Work required:
Transcribe all the lines below exactly. Omit the pictures.

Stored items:
■ ■ ■ ■ ■ ■ ■

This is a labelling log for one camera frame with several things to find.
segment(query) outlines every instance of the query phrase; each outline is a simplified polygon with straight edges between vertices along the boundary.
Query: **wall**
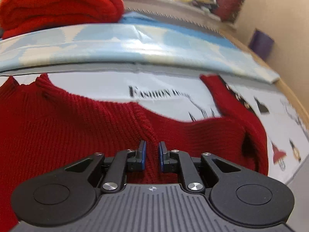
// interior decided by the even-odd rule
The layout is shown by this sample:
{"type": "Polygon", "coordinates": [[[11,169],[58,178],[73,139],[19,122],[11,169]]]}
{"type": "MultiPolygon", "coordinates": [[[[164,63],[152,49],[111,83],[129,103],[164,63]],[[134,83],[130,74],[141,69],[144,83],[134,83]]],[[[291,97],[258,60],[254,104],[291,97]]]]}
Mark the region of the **wall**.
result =
{"type": "Polygon", "coordinates": [[[245,0],[235,25],[244,44],[255,28],[275,40],[267,63],[309,111],[309,0],[245,0]]]}

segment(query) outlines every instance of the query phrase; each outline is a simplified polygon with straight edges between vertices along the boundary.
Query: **red sweater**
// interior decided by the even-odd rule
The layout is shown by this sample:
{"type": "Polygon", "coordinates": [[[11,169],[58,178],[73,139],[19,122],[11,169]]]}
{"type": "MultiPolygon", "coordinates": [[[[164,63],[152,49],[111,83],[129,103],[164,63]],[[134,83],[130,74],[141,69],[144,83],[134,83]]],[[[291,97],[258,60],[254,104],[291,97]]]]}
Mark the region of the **red sweater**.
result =
{"type": "Polygon", "coordinates": [[[55,87],[46,74],[30,85],[10,77],[0,87],[0,231],[17,219],[10,195],[18,184],[95,152],[114,156],[147,141],[146,170],[135,183],[176,182],[158,172],[158,142],[191,156],[211,152],[267,175],[266,133],[257,116],[238,101],[218,76],[201,76],[222,118],[179,122],[137,103],[91,100],[55,87]]]}

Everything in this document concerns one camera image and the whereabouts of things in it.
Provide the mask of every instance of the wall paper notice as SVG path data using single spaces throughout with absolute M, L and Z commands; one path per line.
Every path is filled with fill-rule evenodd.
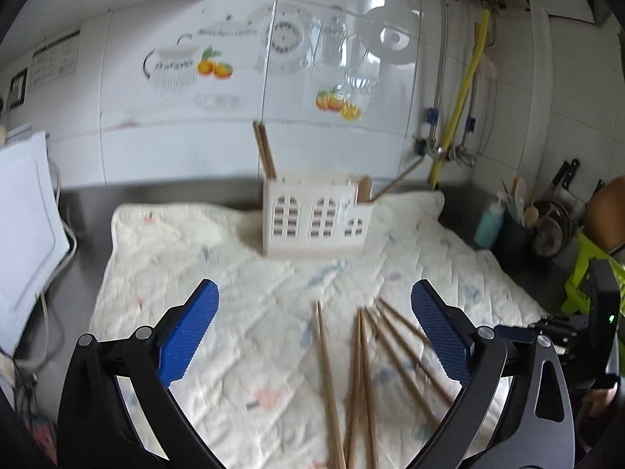
M 80 30 L 54 40 L 35 51 L 28 72 L 28 90 L 74 73 L 78 56 Z

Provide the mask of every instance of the yellow gas hose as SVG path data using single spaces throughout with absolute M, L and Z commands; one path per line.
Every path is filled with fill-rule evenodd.
M 479 36 L 477 37 L 477 43 L 473 52 L 473 58 L 471 59 L 469 68 L 464 75 L 464 79 L 462 80 L 462 86 L 460 87 L 460 93 L 458 94 L 458 98 L 455 102 L 454 112 L 451 115 L 451 120 L 449 120 L 447 130 L 445 131 L 445 134 L 443 135 L 443 141 L 441 142 L 441 146 L 445 151 L 447 151 L 454 142 L 455 128 L 458 126 L 458 120 L 460 119 L 460 114 L 463 111 L 464 100 L 467 96 L 467 93 L 469 93 L 471 81 L 473 80 L 473 76 L 475 75 L 479 61 L 482 58 L 482 54 L 484 53 L 484 46 L 486 45 L 486 34 L 488 32 L 489 15 L 490 13 L 488 12 L 488 10 L 482 9 L 482 16 L 479 22 Z M 432 164 L 429 182 L 430 185 L 432 185 L 433 189 L 436 188 L 436 185 L 438 184 L 438 176 L 441 172 L 442 165 L 442 160 L 436 160 Z

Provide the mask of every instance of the orange fruit decal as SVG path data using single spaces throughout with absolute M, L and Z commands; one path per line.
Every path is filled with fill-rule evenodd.
M 343 107 L 341 108 L 341 116 L 346 120 L 358 120 L 360 118 L 362 110 L 355 104 L 350 104 L 348 102 L 343 103 Z
M 202 60 L 198 64 L 199 75 L 211 75 L 215 70 L 215 62 L 210 60 Z
M 329 97 L 327 92 L 319 92 L 317 93 L 317 97 L 314 100 L 315 104 L 321 111 L 327 111 L 327 103 L 329 102 Z
M 214 74 L 217 79 L 228 79 L 233 71 L 234 69 L 229 64 L 217 64 Z
M 339 112 L 343 108 L 344 104 L 345 102 L 342 98 L 337 98 L 336 95 L 333 95 L 332 97 L 328 98 L 327 108 L 330 111 Z

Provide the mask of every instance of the power cord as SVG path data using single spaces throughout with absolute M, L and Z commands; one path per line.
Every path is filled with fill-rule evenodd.
M 486 151 L 486 147 L 488 146 L 488 142 L 491 140 L 491 134 L 493 133 L 493 126 L 495 124 L 495 109 L 496 109 L 496 104 L 497 104 L 497 85 L 498 85 L 498 80 L 494 79 L 491 81 L 491 83 L 494 84 L 494 88 L 495 88 L 495 95 L 494 95 L 494 99 L 495 102 L 493 103 L 493 115 L 491 117 L 491 124 L 490 124 L 490 128 L 488 130 L 488 134 L 486 136 L 486 141 L 484 143 L 484 147 L 482 148 L 482 139 L 484 137 L 484 133 L 482 133 L 482 136 L 480 136 L 479 139 L 479 143 L 477 145 L 477 156 L 481 157 L 484 152 Z M 490 102 L 491 99 L 491 88 L 489 87 L 488 89 L 488 95 L 486 97 L 486 111 L 488 111 L 488 103 Z
M 54 200 L 56 202 L 56 207 L 59 207 L 59 199 L 61 197 L 61 171 L 58 166 L 50 161 L 50 164 L 56 170 L 56 192 L 54 194 Z M 76 249 L 78 246 L 78 240 L 76 238 L 76 233 L 74 230 L 61 218 L 61 214 L 59 213 L 59 218 L 61 219 L 61 224 L 63 226 L 63 230 L 68 235 L 71 240 L 70 251 L 65 255 L 63 260 L 59 263 L 59 265 L 54 269 L 46 283 L 44 284 L 41 292 L 37 296 L 37 300 L 41 300 L 41 307 L 43 309 L 43 318 L 46 329 L 46 345 L 40 357 L 34 360 L 18 360 L 13 359 L 13 364 L 15 367 L 21 367 L 22 370 L 29 372 L 30 374 L 36 374 L 41 368 L 48 362 L 49 356 L 49 344 L 50 344 L 50 321 L 48 317 L 48 304 L 46 303 L 46 295 L 45 292 L 48 291 L 49 287 L 52 285 L 52 282 L 57 278 L 57 276 L 66 269 L 71 261 L 74 259 L 76 255 Z

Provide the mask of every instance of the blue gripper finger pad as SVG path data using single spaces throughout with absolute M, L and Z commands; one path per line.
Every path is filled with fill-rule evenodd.
M 444 301 L 425 279 L 412 287 L 410 301 L 445 373 L 465 386 L 471 377 L 471 348 L 453 326 Z
M 158 376 L 165 388 L 182 379 L 220 306 L 217 284 L 210 280 L 203 281 L 203 287 L 195 294 L 195 300 L 185 305 L 185 312 L 161 345 Z

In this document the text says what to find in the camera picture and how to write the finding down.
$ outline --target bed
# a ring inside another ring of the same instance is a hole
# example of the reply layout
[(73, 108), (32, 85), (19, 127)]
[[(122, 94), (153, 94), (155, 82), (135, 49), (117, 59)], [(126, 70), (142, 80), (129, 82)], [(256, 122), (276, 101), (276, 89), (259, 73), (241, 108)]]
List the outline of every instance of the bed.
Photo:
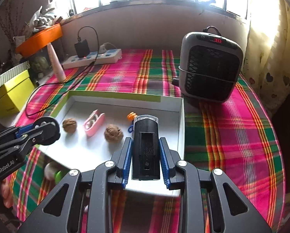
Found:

■ ■ ■ ■ ■ ■ ■

Solution for this exercise:
This is a labelling log for one camera frame with several things to find.
segment(query) outlines every instance of the query phrase; each outline is a simplified polygon with straight edges between vertices along the boundary.
Query: **wall**
// interior decided by the even-odd rule
The layout is shown by this sample:
{"type": "Polygon", "coordinates": [[[11,169],[58,178],[73,139],[19,122],[11,169]]]}
{"type": "MultiPolygon", "coordinates": [[[[164,63],[152,49],[111,83],[129,103],[164,63]],[[134,83],[130,74],[141,69],[144,83],[134,83]]],[[[291,97],[258,60],[254,104],[291,97]]]]}
Mark the region of the **wall**.
result =
{"type": "Polygon", "coordinates": [[[245,0],[235,25],[244,44],[255,28],[275,40],[267,63],[309,111],[309,0],[245,0]]]}

segment(query) outlines every instance of the query phrase; each outline is a simplified polygon with straight edges between vertices along the boundary.
Query: **red sweater**
// interior decided by the even-odd rule
The layout is shown by this sample:
{"type": "Polygon", "coordinates": [[[11,169],[58,178],[73,139],[19,122],[11,169]]]}
{"type": "MultiPolygon", "coordinates": [[[[164,63],[152,49],[111,83],[129,103],[164,63]],[[134,83],[130,74],[141,69],[144,83],[134,83]]],[[[291,97],[258,60],[254,104],[291,97]]]]}
Mark the region of the **red sweater**.
result =
{"type": "Polygon", "coordinates": [[[55,87],[46,74],[30,85],[10,77],[0,87],[0,231],[17,219],[10,195],[18,184],[95,152],[114,156],[147,141],[146,170],[135,183],[176,182],[158,172],[158,142],[191,156],[211,152],[267,175],[266,133],[257,116],[238,101],[218,76],[201,76],[222,118],[179,122],[137,103],[91,100],[55,87]]]}

Everything in this document concerns one camera image and the whereabouts of things in it.
Provide the mask of every instance of the wall paper notice as SVG path data using single spaces throughout with absolute M, L and Z commands; one path per line.
Every path is filled with fill-rule evenodd.
M 80 30 L 54 40 L 35 51 L 28 72 L 28 90 L 74 73 L 78 56 Z

Provide the mask of every instance of the yellow gas hose as SVG path data using single spaces throughout with absolute M, L and Z commands; one path per line.
Every path is filled with fill-rule evenodd.
M 479 36 L 477 37 L 477 43 L 473 52 L 473 58 L 471 59 L 469 68 L 464 75 L 464 79 L 462 80 L 462 86 L 460 87 L 460 93 L 458 94 L 458 98 L 455 102 L 454 112 L 451 115 L 451 120 L 449 120 L 447 130 L 445 131 L 445 134 L 443 135 L 443 141 L 441 142 L 441 146 L 445 151 L 447 151 L 454 142 L 455 128 L 458 126 L 458 120 L 460 119 L 460 114 L 463 111 L 464 100 L 467 96 L 467 93 L 469 93 L 471 81 L 473 80 L 473 76 L 475 75 L 479 61 L 482 58 L 482 54 L 484 53 L 484 46 L 486 45 L 486 34 L 488 32 L 489 15 L 490 13 L 488 12 L 488 10 L 482 9 L 482 16 L 479 22 Z M 432 164 L 429 182 L 430 185 L 432 185 L 433 189 L 436 188 L 436 185 L 438 184 L 438 176 L 441 172 L 442 165 L 442 160 L 436 160 Z

Provide the mask of every instance of the orange fruit decal as SVG path data using single spaces throughout with absolute M, L and Z commands; one path per line.
Every path is filled with fill-rule evenodd.
M 343 107 L 341 108 L 341 116 L 346 120 L 358 120 L 360 118 L 362 110 L 355 104 L 350 104 L 348 102 L 343 103 Z
M 202 60 L 198 64 L 199 75 L 211 75 L 215 70 L 215 62 L 210 60 Z
M 329 97 L 327 92 L 319 92 L 317 93 L 317 97 L 314 100 L 315 104 L 321 111 L 327 111 L 327 103 L 329 102 Z
M 214 74 L 217 79 L 228 79 L 233 71 L 234 69 L 229 64 L 217 64 Z
M 339 112 L 343 108 L 344 104 L 345 102 L 342 98 L 337 98 L 336 95 L 333 95 L 332 97 L 328 98 L 327 108 L 330 111 Z

Provide the mask of every instance of the power cord as SVG path data using single spaces throughout with absolute M, L and Z commands; one path per line.
Every path is filled with fill-rule evenodd.
M 486 151 L 486 147 L 488 146 L 488 142 L 491 140 L 491 134 L 493 133 L 493 126 L 495 124 L 495 109 L 496 109 L 496 104 L 497 104 L 497 85 L 498 85 L 498 80 L 494 79 L 491 81 L 491 83 L 494 84 L 494 88 L 495 88 L 495 95 L 494 95 L 494 99 L 495 102 L 493 103 L 493 115 L 491 117 L 491 124 L 490 124 L 490 128 L 488 130 L 488 134 L 486 136 L 486 141 L 484 143 L 484 147 L 482 148 L 482 139 L 484 137 L 484 133 L 482 133 L 482 136 L 480 136 L 479 139 L 479 143 L 477 145 L 477 156 L 481 157 L 484 152 Z M 490 102 L 491 99 L 491 88 L 489 87 L 488 89 L 488 95 L 486 97 L 486 111 L 488 111 L 488 103 Z
M 54 200 L 56 202 L 56 207 L 59 207 L 59 199 L 61 197 L 61 171 L 58 166 L 50 161 L 50 164 L 56 170 L 56 192 L 54 194 Z M 76 249 L 78 246 L 78 240 L 76 238 L 76 233 L 74 230 L 61 218 L 61 214 L 59 213 L 59 218 L 61 219 L 61 224 L 63 226 L 63 230 L 68 235 L 71 240 L 70 251 L 65 255 L 63 260 L 59 263 L 59 265 L 54 269 L 46 283 L 44 284 L 41 292 L 37 296 L 37 300 L 41 300 L 41 307 L 43 309 L 43 318 L 46 329 L 46 345 L 40 357 L 34 360 L 18 360 L 13 359 L 13 364 L 15 367 L 21 367 L 22 370 L 29 372 L 30 374 L 36 374 L 41 368 L 48 362 L 49 356 L 49 344 L 50 344 L 50 321 L 48 317 L 48 304 L 46 303 L 46 295 L 45 292 L 48 291 L 49 287 L 52 285 L 52 282 L 57 278 L 57 276 L 66 269 L 71 261 L 74 259 L 76 255 Z

Provide the mask of every instance of the blue gripper finger pad as SVG path data using single spaces throughout with absolute M, L and Z commands; one path per line.
Every path is filled with fill-rule evenodd.
M 444 301 L 425 279 L 412 287 L 410 301 L 445 373 L 465 386 L 471 377 L 471 348 L 453 326 Z
M 158 376 L 165 388 L 182 379 L 220 306 L 217 284 L 210 280 L 203 281 L 203 287 L 195 294 L 195 300 L 185 305 L 185 312 L 161 345 Z

In this document the text says what to find in the camera picture and how to write the finding down.
$ outline --target bed
# a ring inside another ring of the same instance is a hole
# example of the reply layout
[(73, 108), (32, 85), (19, 127)]
[[(122, 94), (153, 94), (155, 82), (135, 49), (117, 59)], [(126, 70), (142, 80), (129, 82)], [(256, 122), (276, 101), (276, 89), (259, 73), (241, 108)]]
List the outline of every instance of the bed.
Photo:
Found:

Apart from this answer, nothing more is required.